**Exercise description**:
Find and copy every line in the records that includes the string "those".

── Data section ──

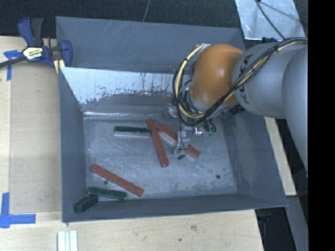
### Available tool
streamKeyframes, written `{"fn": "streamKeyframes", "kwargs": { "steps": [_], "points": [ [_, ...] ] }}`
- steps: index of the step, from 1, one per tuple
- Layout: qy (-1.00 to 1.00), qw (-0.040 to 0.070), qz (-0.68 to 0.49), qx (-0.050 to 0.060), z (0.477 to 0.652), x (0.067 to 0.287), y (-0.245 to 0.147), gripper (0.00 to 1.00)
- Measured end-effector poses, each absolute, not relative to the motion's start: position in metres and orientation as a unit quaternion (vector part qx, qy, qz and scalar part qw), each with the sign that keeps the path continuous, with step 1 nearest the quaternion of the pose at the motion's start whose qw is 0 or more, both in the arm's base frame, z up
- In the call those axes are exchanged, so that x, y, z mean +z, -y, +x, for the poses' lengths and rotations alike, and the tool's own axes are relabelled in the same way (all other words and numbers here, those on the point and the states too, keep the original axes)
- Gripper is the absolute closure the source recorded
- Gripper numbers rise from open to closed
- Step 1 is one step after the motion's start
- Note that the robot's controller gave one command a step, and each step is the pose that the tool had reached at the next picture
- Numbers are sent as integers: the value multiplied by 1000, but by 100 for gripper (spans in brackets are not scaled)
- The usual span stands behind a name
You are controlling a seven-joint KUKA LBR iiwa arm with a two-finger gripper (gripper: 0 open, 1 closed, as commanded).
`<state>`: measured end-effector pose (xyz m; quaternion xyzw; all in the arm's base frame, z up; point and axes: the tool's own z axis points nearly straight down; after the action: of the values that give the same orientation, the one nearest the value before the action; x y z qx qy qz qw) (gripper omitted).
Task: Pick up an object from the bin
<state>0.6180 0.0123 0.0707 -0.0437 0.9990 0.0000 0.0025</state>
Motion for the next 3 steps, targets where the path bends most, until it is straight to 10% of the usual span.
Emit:
{"fn": "streamKeyframes", "kwargs": {
  "steps": [1,2,3],
  "points": [
    [-999,2,37,0,601,71,19,0],
    [-1000,5,-3,-1,603,72,68,100],
    [-1000,5,-2,-1,603,72,68,100]
  ]
}}
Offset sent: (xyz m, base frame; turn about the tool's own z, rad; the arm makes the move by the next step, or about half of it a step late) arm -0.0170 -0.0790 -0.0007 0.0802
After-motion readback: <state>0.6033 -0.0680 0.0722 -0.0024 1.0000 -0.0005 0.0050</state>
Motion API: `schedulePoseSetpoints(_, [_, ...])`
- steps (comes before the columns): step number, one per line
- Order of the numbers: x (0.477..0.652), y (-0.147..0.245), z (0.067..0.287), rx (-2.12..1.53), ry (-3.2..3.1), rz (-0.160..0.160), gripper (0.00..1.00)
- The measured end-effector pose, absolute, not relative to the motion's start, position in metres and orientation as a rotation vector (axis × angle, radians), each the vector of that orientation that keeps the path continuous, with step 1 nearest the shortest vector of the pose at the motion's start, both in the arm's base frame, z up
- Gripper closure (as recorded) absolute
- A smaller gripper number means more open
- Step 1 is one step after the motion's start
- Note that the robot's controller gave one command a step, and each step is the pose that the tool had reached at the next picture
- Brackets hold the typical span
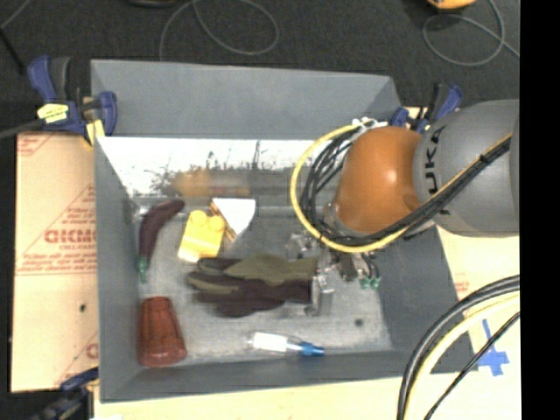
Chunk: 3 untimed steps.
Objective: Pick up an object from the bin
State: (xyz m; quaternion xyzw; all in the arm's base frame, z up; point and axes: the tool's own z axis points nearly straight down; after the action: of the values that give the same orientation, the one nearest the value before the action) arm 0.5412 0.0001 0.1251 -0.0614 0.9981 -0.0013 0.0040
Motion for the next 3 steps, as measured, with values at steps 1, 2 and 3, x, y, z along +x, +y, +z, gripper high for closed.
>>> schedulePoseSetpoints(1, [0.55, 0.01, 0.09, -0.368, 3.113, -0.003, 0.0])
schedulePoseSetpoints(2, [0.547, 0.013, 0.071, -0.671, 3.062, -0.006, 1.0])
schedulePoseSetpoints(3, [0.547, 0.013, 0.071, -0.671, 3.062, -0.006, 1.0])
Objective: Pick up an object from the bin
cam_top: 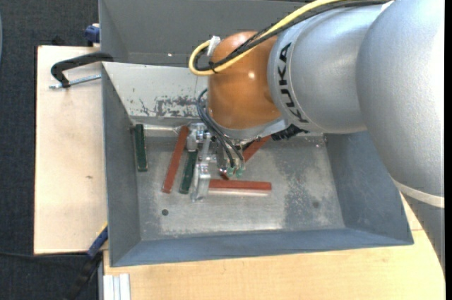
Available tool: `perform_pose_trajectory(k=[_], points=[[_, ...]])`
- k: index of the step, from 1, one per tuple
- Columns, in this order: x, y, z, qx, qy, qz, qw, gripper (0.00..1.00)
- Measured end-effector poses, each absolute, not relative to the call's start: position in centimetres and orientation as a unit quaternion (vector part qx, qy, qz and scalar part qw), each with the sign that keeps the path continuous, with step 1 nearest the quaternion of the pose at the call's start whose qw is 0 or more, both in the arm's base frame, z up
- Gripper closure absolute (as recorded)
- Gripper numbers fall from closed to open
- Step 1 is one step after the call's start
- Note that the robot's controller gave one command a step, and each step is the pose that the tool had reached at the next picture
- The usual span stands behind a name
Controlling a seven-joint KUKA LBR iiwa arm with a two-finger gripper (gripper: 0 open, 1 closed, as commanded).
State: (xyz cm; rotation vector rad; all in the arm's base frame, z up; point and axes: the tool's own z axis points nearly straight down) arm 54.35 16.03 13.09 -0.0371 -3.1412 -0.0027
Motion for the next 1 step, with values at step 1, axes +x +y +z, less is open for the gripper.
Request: perform_pose_trajectory(k=[1], points=[[54.41,15.99,13.14,-0.012,-1.0,-0.001,-0.001,0.0]])
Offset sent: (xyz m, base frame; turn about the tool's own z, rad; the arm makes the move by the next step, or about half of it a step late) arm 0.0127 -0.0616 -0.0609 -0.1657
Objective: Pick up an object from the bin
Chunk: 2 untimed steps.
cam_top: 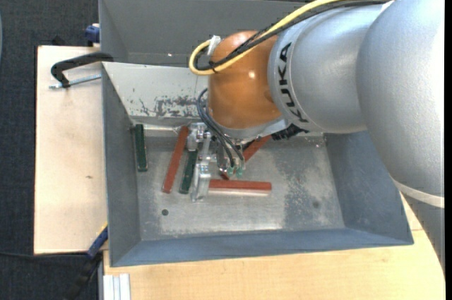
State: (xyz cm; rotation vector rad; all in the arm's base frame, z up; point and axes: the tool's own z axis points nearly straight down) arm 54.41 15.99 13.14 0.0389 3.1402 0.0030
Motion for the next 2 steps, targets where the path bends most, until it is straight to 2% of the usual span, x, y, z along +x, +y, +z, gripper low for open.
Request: perform_pose_trajectory(k=[1,2], points=[[54.9,14.6,11.6,-0.018,1.0,0.002,0.003,0.0],[54.4,11.9,8.7,-0.024,1.0,-0.001,-0.001,0.0]])
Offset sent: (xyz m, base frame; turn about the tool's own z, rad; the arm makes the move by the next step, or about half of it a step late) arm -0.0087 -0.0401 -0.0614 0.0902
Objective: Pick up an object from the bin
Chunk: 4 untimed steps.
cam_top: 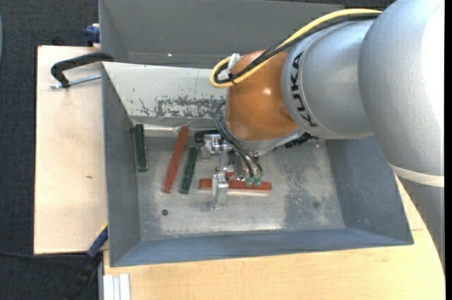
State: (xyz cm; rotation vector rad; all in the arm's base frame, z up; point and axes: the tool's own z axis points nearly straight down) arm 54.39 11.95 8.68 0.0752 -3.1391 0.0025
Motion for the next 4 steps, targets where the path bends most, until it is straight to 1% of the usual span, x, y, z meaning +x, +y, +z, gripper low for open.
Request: perform_pose_trajectory(k=[1,2,3,4], points=[[55.8,14.2,7.9,-0.121,-0.993,-0.001,-0.002,0.0],[56.2,12.9,7.6,-0.177,-0.984,-0.002,0.0,0.0],[56.2,11.0,7.4,-0.069,-0.998,0.0,0.0,0.0],[56.3,7.8,7.2,-0.114,-0.994,-0.001,0.0,0.0]])
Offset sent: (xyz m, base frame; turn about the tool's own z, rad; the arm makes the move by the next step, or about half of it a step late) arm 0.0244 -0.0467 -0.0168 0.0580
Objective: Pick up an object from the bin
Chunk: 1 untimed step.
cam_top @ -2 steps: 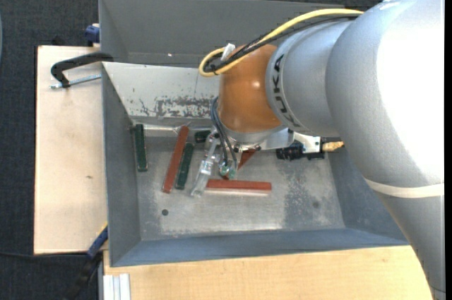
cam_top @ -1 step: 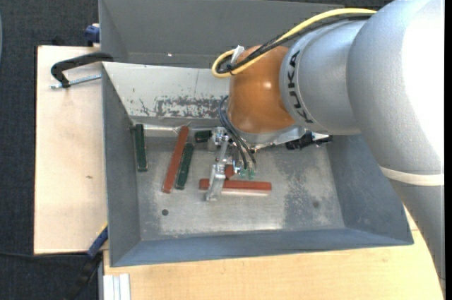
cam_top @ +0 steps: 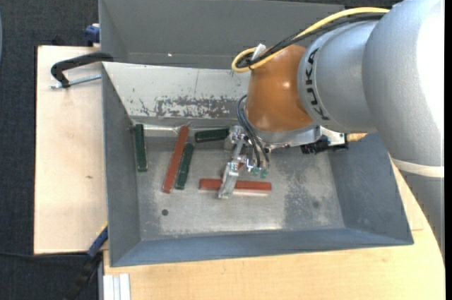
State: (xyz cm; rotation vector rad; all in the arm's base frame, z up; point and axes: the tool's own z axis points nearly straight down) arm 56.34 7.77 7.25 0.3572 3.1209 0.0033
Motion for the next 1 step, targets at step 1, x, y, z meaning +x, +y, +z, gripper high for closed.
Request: perform_pose_trajectory(k=[1], points=[[56.19,6.87,7.22,0.147,0.989,0.001,0.001,0.0]])
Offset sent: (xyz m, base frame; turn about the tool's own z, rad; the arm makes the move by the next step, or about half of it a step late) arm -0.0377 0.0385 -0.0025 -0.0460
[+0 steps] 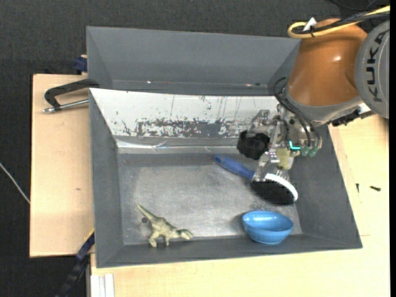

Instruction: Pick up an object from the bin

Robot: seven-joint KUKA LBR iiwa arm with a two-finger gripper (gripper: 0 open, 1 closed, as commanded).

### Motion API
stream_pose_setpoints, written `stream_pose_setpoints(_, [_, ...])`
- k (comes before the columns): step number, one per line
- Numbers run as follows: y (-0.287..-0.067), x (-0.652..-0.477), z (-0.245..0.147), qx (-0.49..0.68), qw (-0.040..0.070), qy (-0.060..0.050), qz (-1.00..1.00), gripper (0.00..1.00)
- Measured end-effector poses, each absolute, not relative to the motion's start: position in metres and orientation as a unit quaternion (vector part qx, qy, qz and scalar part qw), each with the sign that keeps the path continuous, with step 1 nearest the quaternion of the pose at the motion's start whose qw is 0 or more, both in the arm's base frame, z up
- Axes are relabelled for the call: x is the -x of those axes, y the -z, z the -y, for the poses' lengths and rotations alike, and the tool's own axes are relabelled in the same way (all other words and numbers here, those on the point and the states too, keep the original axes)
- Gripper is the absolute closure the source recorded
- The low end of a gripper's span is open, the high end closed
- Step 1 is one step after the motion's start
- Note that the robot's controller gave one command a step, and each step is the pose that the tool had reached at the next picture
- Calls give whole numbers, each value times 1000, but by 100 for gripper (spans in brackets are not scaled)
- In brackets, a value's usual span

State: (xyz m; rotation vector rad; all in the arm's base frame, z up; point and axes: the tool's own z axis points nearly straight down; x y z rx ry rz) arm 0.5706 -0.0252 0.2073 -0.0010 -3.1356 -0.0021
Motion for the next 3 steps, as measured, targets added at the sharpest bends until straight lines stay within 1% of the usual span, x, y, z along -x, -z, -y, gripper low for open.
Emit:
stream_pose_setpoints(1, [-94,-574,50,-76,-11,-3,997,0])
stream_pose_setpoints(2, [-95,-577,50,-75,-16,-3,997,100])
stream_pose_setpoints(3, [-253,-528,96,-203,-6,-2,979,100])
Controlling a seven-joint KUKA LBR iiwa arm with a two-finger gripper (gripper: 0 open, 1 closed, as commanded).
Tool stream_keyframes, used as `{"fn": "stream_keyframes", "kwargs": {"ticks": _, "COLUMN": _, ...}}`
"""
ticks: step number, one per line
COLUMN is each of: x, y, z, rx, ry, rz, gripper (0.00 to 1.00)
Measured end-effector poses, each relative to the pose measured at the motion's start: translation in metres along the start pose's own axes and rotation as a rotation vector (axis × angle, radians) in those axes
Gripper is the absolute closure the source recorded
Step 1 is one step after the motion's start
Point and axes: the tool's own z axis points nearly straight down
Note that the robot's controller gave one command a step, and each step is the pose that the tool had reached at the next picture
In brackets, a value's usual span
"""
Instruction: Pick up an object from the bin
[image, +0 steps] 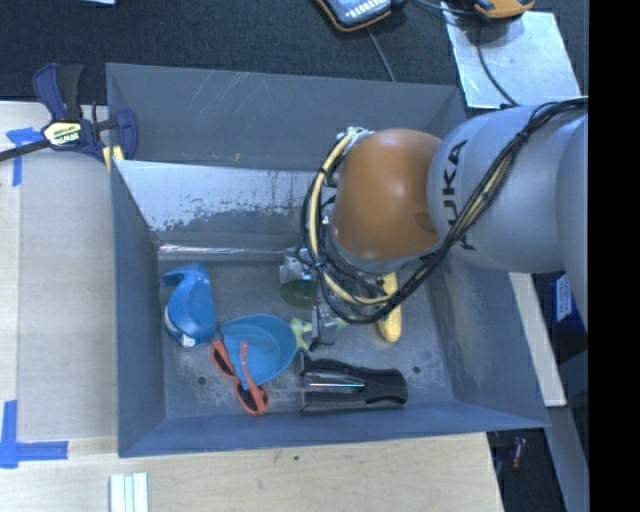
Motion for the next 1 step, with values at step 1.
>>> {"fn": "stream_keyframes", "kwargs": {"ticks": 1, "x": 0.0197, "y": -0.0127, "z": 0.0297, "rx": 0.001, "ry": 0.004, "rz": 0.384, "gripper": 0.0}}
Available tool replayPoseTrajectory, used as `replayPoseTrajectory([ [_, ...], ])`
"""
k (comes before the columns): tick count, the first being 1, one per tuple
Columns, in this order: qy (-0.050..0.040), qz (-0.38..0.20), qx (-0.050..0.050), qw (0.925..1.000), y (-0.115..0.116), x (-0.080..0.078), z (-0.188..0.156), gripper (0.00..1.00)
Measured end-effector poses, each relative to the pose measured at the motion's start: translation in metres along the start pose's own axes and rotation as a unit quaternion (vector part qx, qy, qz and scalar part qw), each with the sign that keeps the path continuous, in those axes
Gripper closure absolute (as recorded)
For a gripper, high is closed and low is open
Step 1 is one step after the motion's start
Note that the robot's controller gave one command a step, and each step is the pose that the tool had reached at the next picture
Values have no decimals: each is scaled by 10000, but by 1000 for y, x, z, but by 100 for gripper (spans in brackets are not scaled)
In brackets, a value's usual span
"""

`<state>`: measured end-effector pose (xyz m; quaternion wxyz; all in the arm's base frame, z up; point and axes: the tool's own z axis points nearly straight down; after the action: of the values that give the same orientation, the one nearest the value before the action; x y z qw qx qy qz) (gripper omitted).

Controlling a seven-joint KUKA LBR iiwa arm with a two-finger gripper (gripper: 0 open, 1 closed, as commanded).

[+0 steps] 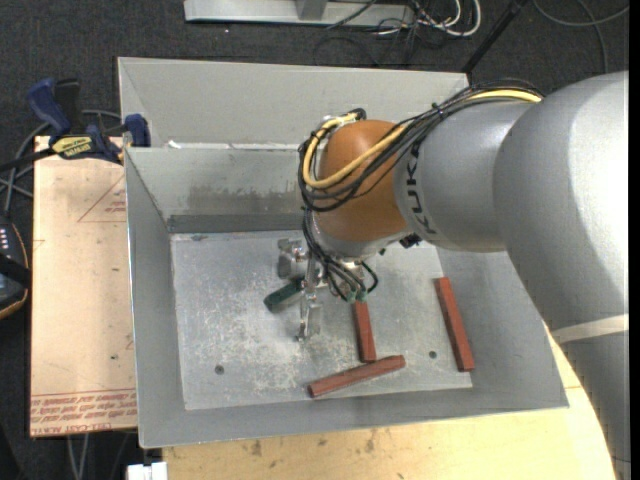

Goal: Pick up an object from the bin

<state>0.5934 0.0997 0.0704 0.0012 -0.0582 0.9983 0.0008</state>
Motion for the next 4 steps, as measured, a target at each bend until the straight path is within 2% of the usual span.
replayPoseTrajectory([
  [1,-1,-1,-1,10000,0,0,-1,100],
  [2,-39,-2503,6,9682,20,-21,-167,100],
  [3,-7,-2495,-1,9684,19,-19,-164,0],
  [4,30,-1024,-3,9947,29,-29,-50,0],
])
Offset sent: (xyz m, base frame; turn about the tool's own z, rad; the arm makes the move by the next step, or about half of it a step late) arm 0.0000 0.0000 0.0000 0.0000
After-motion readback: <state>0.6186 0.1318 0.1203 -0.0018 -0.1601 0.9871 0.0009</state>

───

**Result for this task**:
- In the call those axes are exchanged, so that x, y, z mean +z, -y, +x, for the poses' lengths and rotations alike, and the tool's own axes are relabelled in the same way (all other words and numbers here, those on the point and the states too, keep the original axes)
- Axes are relabelled for the call: x is the -x of those axes, y the -z, z the -y, for the poses' lengths and rotations alike, and the tool's own axes are relabelled in the same way (all other words and numbers here, those on the point and the states too, keep the original axes)
Measured end-effector poses, each relative to the pose measured at the motion's start: translation in metres along the start pose's own axes and rotation as a rotation vector (axis × angle, radians) in those axes
Measured end-effector poses, each relative to the pose measured at the motion's start: translation in metres along the start pose's own axes and rotation as a unit quaternion (vector part qx, qy, qz and scalar part qw), each with the sign that keeps the path continuous, in those axes

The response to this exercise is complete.